Blum states: “… it can be argued – based on the objective facts of what Washington has inflicted upon the world, as described in this book – that for more than half a century American foreign policy has in actuality, been clinically mad (p. 26).” That of course is a line of defence in a criminal trial. Unless America can be demonstrated to be fit to stand trial. But who would do that? And at what court, even of world opinion, would America be indicted?
The premier contemporary cultural theorist on violence, René Girard, argues that scapegoating violence is most effective when most hidden. Jesus constantly challenged us to have “eyes to see”. One Hebrew prophet announced: “The heart is deceitful above all things and beyond cure. Who can understand it (Jer 17:9)?” A Christian prophet declared: “As it is written: ‘There is no one righteous, not even one’… (Rom. 3:10)”.
Most chilling for me, as a Protestant Evangelical Christian, is the awareness that virtually all accepted Evangelical leaders to the South, from the foremost Evangelical icon, Billy Graham, to lesser lights such as Charles Colson and Francis Schaeffer, to international voices such as C. S. Lewis and J. I. Packer, all endorse/endorsed the clinical madness of the ultimate “Rogue State”, the world’s only Superpower. Blum dubs it “clinical madness”. There is a longer-standing old-fashioned word that applies: sin.
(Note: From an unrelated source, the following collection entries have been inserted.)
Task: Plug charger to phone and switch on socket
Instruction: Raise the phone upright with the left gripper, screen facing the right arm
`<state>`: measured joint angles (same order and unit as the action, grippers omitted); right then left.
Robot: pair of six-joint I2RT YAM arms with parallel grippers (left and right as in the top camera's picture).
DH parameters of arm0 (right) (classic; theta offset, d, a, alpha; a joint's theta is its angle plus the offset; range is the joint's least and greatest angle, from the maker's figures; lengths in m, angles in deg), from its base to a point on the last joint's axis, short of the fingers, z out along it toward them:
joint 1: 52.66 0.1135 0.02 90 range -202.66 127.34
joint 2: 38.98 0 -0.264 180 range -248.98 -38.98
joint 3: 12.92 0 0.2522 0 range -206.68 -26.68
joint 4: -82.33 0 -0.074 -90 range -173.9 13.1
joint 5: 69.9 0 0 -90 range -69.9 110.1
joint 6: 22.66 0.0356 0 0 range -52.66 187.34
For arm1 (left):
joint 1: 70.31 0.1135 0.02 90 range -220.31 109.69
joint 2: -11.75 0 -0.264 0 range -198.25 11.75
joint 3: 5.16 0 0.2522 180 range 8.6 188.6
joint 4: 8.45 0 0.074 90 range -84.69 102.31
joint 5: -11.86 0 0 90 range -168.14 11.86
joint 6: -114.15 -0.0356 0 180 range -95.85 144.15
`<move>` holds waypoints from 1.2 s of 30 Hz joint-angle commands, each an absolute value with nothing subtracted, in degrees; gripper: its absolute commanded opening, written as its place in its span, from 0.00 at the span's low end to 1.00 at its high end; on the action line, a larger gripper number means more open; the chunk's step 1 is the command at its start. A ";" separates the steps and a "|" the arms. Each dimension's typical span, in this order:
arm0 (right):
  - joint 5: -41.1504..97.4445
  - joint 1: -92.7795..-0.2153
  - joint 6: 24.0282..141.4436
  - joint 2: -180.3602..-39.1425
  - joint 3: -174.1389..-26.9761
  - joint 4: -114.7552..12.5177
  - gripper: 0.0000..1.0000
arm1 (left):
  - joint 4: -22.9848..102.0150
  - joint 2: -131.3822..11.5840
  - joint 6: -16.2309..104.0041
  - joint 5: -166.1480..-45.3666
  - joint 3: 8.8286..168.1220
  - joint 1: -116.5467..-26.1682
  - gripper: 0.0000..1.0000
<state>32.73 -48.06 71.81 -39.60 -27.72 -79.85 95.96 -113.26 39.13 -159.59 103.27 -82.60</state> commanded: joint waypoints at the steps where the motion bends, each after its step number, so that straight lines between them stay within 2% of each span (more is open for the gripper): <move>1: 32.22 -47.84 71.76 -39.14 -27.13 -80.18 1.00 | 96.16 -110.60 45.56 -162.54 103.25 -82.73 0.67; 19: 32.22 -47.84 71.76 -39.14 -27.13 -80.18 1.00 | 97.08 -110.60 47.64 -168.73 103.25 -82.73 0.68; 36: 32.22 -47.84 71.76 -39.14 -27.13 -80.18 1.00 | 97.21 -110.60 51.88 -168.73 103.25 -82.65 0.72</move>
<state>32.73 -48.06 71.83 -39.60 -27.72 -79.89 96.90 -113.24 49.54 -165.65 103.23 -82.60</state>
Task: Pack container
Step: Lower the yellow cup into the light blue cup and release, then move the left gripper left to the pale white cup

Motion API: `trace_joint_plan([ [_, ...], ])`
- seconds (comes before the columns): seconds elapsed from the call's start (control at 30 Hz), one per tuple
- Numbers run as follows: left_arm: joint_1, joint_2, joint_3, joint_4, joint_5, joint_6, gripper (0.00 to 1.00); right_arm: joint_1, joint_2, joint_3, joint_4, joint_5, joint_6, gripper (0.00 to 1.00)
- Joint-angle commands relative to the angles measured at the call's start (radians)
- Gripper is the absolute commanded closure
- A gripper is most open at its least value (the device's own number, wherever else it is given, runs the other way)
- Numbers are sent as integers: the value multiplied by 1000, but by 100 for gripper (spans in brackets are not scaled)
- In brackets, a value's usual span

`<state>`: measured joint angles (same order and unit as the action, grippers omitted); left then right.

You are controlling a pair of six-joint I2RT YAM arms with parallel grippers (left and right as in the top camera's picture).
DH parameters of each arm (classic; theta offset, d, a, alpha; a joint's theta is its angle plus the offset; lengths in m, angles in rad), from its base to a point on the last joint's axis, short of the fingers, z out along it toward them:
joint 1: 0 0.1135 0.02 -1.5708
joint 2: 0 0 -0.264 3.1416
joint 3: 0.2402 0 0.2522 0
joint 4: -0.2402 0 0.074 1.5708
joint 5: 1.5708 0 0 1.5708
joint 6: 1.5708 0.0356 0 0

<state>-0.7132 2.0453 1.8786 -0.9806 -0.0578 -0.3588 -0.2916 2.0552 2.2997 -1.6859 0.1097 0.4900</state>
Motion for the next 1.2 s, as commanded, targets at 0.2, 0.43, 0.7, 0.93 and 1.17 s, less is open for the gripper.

The book is well written, carefully researched, and concludes with a litany of domestic crimes committed by America that goes on for pages. It is terrible reading, but not due to the author’s skill, which is admirable. Highly recommended.
The most disturbing question for me as a committed Christian remains: Just what are American Evangelicals and their international supporters evangelizing for anyway? I fear, à la Lloyd Billingsley, in the end, it is to make the world safe for America…. As Jesus would say, it thereby renders such converts “twice the sons of hell”. To which I say, in the word of Saint Paul: Anathema!